TRY IT:
Although the data below holds other lines too, output only those from the line with "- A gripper" up to and including the line with "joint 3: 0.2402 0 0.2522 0", exactly as they appear.

LISTED ENTRIES:
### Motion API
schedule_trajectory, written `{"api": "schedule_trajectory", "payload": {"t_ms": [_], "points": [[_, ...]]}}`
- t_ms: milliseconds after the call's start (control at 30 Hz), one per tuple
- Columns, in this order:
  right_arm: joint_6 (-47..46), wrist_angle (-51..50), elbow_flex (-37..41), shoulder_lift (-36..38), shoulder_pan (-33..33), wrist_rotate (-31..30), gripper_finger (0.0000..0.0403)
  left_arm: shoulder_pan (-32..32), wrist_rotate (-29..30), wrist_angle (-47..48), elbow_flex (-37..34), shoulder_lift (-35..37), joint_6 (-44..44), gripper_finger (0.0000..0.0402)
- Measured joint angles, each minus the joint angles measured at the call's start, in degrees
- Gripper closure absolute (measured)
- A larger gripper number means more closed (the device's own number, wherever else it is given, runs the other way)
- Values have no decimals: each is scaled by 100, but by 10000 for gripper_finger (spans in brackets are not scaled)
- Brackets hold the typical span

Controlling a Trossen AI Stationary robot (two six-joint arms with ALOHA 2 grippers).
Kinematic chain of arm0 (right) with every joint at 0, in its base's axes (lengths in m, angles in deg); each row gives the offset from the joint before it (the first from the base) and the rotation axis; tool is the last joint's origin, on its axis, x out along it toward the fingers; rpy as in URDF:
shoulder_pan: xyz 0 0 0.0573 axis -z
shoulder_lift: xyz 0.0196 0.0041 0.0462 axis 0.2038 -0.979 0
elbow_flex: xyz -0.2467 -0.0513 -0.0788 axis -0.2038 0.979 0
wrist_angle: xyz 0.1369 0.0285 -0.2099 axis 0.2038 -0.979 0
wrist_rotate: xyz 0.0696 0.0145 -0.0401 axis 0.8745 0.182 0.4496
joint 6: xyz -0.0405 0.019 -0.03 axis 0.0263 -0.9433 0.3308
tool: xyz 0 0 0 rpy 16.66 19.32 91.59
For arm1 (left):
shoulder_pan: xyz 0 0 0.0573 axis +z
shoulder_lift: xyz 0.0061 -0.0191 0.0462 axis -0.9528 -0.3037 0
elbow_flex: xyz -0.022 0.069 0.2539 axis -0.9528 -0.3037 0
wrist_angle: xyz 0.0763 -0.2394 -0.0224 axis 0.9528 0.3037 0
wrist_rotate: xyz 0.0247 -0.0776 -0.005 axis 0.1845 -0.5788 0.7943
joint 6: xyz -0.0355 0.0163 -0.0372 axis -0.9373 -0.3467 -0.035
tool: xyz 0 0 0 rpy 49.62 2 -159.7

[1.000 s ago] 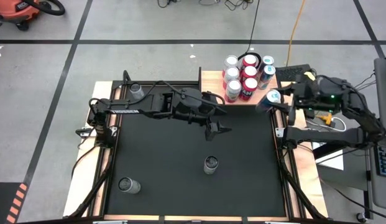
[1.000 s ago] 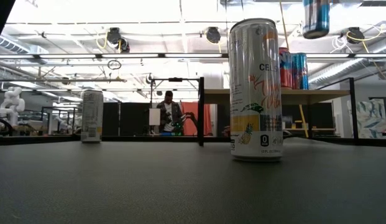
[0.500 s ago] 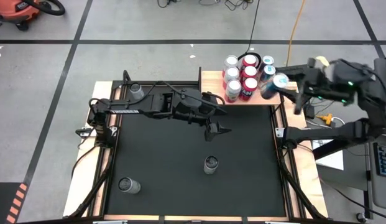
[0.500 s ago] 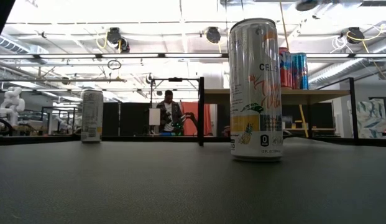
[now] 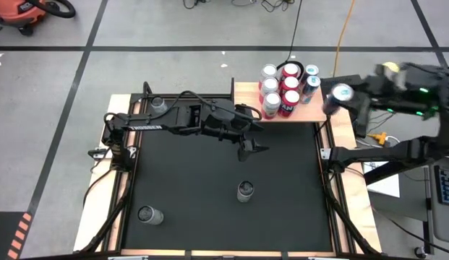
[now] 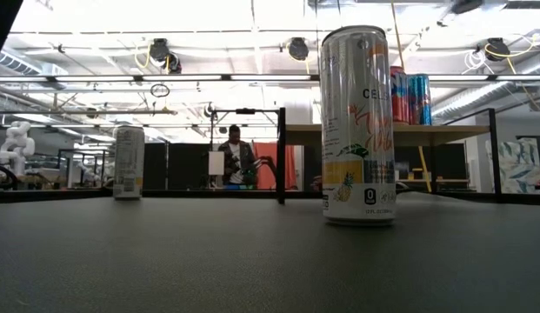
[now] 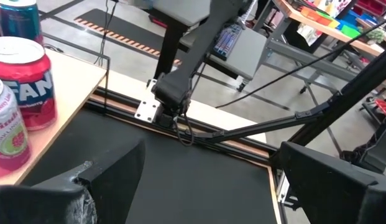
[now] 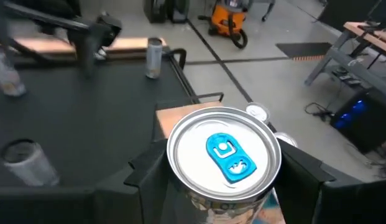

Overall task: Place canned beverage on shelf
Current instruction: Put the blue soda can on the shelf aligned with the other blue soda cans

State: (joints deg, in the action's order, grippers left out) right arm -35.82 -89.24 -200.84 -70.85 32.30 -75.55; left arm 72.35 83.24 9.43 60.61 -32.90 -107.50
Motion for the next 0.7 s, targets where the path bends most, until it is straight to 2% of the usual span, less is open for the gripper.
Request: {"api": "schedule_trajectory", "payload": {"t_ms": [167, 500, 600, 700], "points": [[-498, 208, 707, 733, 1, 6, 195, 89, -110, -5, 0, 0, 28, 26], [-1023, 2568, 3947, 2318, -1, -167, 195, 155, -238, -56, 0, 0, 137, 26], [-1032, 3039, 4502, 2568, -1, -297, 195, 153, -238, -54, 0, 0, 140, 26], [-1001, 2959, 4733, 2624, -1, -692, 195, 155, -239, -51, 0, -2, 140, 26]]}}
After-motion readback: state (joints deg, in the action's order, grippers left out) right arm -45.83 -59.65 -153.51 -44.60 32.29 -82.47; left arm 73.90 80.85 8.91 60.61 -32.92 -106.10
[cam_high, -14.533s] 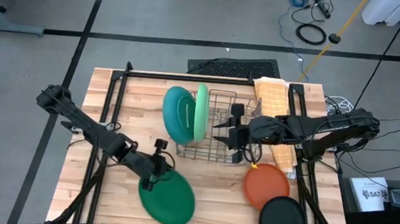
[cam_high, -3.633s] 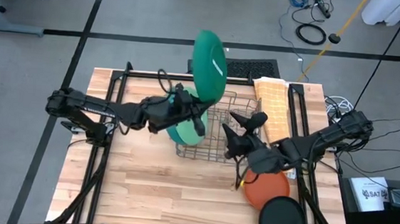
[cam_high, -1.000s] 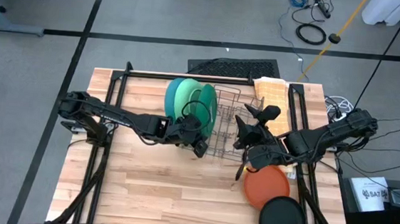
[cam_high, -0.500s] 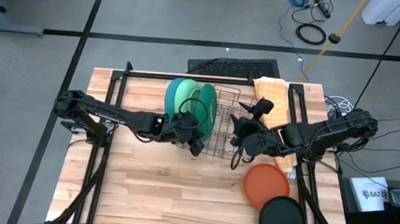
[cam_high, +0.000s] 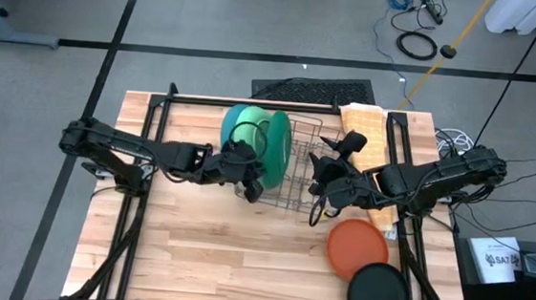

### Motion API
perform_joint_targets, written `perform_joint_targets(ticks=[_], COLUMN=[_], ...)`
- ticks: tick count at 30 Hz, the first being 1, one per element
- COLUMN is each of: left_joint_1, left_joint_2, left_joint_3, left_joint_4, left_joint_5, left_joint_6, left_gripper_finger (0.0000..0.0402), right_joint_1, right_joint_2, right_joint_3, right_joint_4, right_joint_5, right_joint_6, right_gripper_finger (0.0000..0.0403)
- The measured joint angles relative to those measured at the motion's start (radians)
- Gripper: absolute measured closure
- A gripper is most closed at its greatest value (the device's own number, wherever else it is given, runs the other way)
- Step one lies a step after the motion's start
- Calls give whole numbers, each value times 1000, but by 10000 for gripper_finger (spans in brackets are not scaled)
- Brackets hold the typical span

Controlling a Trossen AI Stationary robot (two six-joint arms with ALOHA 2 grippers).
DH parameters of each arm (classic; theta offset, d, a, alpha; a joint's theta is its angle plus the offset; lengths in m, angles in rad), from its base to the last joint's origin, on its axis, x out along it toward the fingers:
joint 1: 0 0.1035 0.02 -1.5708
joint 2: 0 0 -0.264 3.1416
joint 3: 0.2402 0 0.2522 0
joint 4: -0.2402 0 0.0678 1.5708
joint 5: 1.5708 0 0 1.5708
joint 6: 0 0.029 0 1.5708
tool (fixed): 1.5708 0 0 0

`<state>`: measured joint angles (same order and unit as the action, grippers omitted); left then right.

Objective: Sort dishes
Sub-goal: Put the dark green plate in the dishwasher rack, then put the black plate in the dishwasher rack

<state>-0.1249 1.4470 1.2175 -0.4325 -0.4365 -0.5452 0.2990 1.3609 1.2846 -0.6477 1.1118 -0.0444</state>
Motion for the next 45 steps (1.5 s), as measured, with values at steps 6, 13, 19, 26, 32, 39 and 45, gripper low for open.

ANSWER AREA:
- A gripper is most closed at its greatest value (the device's own number, wherever else it is given, runs the other way)
- Step one lies a step after the motion's start
- Calls give whole numbers, each value times 1000, but by 10000 for gripper_finger (spans in brackets are not scaled)
- Brackets hold the typical span

Controlling a Trossen AI Stationary robot (two six-joint arms with ALOHA 2 grippers).
DH parameters of each arm (classic; theta offset, d, a, alpha; a joint's theta is its angle plus the offset; lengths in m, angles in rad), from its base to the last joint's origin, on its axis, x out along it toward the fingers:
joint 1: 0 0.1035 0.02 -1.5708
joint 2: 0 0 -0.264 3.1416
joint 3: 0.2402 0 0.2522 0

Work on this exercise is finished.